I actually just started with another angiotensin receptor blocker (ARB), losartan, 3 days ago as an initial experiment. I know that olmesartan (Benicar) is the one that Marshall has recommended, but I wanted to see for myself what effect losartan might have.

I've started with just a quarter tablet (i.e., 12.5mg) per day of losartan since my blood pressure tends to run low normal (I take Florinef for low aldosterone) and I'm generally very sensitive to meds. Too early to tell if it's helping yet (no side effects so far).

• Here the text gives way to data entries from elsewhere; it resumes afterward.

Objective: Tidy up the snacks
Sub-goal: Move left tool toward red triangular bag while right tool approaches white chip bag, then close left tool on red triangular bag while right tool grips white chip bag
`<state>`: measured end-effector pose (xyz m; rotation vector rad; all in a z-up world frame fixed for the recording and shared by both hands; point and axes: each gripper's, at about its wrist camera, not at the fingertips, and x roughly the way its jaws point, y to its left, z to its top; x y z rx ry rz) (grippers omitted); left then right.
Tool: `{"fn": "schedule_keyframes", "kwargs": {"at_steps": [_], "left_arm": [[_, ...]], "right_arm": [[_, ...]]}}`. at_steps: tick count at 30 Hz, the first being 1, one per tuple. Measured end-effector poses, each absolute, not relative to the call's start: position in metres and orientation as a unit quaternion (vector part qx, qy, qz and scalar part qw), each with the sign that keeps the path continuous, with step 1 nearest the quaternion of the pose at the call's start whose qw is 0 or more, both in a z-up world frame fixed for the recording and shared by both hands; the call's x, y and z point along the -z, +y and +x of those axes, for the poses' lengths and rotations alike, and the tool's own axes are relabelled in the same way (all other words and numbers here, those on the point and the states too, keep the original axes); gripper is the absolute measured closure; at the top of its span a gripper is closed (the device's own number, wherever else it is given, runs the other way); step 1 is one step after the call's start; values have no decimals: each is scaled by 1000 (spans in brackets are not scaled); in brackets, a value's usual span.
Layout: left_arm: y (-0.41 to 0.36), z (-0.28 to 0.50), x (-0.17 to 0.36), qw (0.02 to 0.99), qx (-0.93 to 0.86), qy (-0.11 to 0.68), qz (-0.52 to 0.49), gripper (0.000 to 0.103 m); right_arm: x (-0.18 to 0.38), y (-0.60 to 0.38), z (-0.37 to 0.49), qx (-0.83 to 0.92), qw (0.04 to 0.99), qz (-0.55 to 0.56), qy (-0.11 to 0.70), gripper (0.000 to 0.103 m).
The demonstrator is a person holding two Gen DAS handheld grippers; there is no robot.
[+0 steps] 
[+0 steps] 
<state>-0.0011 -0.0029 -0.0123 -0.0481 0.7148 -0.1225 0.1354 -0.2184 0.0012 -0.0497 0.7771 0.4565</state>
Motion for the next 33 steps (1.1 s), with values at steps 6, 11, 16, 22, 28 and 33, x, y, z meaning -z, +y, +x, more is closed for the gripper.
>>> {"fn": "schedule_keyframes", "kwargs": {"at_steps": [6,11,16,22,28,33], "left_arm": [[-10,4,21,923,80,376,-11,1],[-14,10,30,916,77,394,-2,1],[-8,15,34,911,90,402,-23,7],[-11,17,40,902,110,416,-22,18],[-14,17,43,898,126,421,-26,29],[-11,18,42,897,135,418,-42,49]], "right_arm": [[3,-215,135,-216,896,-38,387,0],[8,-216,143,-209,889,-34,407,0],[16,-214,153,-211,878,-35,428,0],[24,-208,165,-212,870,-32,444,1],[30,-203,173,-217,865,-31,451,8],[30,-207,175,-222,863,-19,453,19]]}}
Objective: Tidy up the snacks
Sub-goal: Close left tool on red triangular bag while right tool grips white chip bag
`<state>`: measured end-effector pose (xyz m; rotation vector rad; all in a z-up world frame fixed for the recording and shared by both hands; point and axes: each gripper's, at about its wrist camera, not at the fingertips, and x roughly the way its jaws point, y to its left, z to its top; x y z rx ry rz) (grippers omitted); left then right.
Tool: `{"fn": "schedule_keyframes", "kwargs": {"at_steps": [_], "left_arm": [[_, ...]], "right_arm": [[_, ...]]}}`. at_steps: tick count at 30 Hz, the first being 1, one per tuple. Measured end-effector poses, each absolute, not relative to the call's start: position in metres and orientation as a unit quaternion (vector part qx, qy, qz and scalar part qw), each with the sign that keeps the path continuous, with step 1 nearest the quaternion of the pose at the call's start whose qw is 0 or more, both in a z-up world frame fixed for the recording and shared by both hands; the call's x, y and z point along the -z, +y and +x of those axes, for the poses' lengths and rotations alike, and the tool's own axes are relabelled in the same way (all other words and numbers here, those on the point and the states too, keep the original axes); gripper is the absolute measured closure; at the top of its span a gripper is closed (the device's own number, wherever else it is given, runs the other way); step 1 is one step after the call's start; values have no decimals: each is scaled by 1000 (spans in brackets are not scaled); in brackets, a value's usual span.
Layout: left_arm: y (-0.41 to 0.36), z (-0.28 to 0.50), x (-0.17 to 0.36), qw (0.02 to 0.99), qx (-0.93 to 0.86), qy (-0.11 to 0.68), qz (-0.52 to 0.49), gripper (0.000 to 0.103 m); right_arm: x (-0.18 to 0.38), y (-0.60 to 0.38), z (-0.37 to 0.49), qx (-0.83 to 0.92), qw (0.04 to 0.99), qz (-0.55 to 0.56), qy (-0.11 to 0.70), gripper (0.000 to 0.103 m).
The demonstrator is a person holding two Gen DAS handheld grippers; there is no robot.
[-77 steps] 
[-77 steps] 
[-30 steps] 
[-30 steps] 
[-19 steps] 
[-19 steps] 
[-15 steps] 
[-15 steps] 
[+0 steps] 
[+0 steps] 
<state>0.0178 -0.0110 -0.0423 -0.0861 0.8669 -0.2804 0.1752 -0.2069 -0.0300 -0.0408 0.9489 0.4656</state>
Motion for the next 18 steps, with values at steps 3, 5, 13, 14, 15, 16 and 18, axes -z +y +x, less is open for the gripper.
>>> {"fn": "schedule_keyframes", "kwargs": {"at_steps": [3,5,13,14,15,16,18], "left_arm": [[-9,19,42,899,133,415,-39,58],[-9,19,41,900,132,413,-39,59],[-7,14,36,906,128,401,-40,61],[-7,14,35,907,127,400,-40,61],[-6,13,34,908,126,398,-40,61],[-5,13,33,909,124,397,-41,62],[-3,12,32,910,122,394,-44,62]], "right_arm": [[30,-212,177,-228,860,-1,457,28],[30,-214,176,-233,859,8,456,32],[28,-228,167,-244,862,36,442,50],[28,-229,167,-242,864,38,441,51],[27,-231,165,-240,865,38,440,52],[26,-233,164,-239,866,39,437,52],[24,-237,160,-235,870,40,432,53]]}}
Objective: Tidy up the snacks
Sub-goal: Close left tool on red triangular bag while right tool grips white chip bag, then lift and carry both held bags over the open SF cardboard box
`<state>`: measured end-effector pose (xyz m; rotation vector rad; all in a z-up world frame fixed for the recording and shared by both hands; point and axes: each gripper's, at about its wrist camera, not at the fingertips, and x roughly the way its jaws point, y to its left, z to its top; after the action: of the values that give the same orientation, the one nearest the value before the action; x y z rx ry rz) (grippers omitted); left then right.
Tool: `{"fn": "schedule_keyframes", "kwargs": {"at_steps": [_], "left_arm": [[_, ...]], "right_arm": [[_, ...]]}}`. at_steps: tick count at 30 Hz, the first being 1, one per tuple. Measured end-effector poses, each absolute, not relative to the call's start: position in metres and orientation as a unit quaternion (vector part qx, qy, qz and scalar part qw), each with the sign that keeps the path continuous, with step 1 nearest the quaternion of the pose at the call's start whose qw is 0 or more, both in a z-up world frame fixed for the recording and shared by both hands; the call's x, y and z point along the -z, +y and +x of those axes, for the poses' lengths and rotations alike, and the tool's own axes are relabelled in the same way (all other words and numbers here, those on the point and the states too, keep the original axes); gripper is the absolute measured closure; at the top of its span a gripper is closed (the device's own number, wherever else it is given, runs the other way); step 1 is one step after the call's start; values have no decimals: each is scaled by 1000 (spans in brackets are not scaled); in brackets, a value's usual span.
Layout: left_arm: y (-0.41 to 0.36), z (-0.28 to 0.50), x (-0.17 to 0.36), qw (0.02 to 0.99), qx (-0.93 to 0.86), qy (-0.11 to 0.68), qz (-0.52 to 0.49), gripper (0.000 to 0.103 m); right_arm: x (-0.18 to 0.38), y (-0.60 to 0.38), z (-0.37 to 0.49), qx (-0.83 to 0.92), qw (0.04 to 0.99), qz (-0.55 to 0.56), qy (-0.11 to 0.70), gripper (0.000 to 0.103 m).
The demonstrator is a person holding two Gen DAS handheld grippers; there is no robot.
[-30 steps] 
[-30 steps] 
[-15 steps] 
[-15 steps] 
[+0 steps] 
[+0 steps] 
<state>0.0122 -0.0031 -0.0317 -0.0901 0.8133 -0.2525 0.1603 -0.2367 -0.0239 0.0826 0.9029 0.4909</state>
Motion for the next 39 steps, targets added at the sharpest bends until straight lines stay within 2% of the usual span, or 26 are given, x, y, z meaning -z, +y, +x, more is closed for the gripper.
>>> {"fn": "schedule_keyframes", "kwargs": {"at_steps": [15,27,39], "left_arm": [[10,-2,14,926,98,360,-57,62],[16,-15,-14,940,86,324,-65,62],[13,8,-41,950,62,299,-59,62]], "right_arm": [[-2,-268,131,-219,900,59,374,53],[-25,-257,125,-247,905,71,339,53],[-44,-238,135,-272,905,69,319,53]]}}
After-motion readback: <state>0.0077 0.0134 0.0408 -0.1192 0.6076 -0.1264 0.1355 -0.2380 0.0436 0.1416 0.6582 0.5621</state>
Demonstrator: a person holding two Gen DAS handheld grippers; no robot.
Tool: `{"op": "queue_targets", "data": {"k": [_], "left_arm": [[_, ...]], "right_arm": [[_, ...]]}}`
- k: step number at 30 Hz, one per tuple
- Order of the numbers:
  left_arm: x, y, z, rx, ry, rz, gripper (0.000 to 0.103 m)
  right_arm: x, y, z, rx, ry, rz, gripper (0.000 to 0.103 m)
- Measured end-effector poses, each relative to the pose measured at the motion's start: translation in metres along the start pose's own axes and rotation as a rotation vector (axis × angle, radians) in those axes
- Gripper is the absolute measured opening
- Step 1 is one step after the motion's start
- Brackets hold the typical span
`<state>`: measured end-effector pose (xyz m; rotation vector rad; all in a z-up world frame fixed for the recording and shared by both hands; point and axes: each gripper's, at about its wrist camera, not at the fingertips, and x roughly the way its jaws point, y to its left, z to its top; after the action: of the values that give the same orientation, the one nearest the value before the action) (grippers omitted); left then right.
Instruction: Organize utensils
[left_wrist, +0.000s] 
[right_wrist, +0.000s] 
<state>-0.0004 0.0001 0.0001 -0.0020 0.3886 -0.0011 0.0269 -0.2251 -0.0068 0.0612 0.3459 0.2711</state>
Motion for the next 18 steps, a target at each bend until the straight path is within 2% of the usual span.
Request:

Note: I was also a little worried about the pseudo-celiac disease problem associated with olmesartan that was discovered in the last few years. See, e.g., Olmesartan and Drug-Induced Enteropathy. Probably pretty low risk, though.

 

[Art Vandelay]

@Art Vandelay, thanks! Just doing a quick conversion, it looks like:

168 pmol/L = 71 pg/mL
122 pmol/L = 51 pg/mL

so calcitriol is nicely within range now, it seems.

I actually just started with another angiotensin receptor blocker (ARB), losartan, 3 days ago as an initial experiment. I know that olmesartan (Benicar) is the one that Marshall has recommended, but I wanted to see for myself what effect losartan might have.

I've started with just a quarter tablet (i.e., 12.5mg) per day of losartan since my blood pressure tends to run low normal (I take Florinef for low aldosterone) and I'm generally very sensitive to meds. Too early to tell if it's helping yet (no side effects so far).

Note: I was also a little worried about the pseudo-celiac disease problem associated with olmesartan that was discovered in the last few years. See, e.g., Olmesartan and Drug-Induced Enteropathy. Probably pretty low risk, though.

Yes, I agree that the risk of that pseudo-celiac problem is extremely low. I haven't come across anyone on the Marshall Protocol who has had that issue. From what I can see, the MP people claim that the celiac problem is actually caused by Herxing while taking too low a dose of olmesartan (they argue that higher doses will protect your organs from the immune activation) although I haven't seen any evidence to back this up.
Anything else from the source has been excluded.